* _Recorded data_:

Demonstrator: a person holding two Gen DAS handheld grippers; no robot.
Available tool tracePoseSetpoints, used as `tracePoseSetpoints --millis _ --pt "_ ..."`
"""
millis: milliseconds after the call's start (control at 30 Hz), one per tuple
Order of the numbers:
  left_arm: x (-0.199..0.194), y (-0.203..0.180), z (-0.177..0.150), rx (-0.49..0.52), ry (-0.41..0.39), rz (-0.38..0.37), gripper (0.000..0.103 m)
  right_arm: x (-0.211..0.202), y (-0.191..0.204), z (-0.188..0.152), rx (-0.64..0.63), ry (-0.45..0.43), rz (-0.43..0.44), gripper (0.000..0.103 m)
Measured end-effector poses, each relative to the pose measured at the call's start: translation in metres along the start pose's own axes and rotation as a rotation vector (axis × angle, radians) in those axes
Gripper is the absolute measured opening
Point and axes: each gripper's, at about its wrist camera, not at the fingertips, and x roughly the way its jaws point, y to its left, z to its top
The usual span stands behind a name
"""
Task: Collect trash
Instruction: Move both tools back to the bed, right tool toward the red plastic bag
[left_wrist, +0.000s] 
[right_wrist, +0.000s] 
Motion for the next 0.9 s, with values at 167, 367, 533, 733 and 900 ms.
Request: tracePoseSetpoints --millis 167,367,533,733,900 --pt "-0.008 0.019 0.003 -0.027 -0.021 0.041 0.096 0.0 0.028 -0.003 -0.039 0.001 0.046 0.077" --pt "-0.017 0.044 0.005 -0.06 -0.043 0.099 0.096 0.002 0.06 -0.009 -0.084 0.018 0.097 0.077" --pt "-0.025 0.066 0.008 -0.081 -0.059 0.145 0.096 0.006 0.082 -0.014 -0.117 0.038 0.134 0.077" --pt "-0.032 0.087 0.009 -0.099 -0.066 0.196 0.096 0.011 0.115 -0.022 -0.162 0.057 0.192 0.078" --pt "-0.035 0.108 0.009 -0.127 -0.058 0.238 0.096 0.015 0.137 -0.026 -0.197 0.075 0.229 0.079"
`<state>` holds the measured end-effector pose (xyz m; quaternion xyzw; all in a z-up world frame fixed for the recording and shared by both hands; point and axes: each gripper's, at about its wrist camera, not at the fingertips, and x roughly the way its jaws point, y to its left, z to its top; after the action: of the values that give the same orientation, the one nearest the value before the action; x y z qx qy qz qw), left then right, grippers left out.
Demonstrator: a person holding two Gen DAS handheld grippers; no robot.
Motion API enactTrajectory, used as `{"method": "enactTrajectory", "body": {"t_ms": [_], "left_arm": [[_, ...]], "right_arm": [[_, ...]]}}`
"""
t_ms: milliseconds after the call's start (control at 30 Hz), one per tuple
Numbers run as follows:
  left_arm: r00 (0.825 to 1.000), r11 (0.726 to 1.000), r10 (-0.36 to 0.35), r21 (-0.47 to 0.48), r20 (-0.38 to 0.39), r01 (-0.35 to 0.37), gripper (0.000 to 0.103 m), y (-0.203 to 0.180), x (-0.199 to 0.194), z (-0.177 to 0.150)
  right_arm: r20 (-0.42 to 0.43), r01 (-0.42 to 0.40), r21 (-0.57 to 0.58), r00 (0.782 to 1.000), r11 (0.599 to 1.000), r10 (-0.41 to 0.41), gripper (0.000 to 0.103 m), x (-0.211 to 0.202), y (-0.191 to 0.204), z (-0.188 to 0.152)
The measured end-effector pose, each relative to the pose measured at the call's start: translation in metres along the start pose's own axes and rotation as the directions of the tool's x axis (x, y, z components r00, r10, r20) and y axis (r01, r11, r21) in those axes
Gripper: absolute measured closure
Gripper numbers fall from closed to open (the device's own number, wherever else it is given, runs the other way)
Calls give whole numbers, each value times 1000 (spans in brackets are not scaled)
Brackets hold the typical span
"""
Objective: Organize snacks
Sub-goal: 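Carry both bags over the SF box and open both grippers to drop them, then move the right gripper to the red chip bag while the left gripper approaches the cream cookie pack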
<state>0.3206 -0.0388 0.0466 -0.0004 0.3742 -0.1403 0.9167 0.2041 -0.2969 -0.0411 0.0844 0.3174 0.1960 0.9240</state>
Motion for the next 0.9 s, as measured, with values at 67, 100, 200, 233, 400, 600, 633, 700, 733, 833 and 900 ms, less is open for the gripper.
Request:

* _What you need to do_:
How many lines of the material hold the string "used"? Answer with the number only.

* _Solution_:
2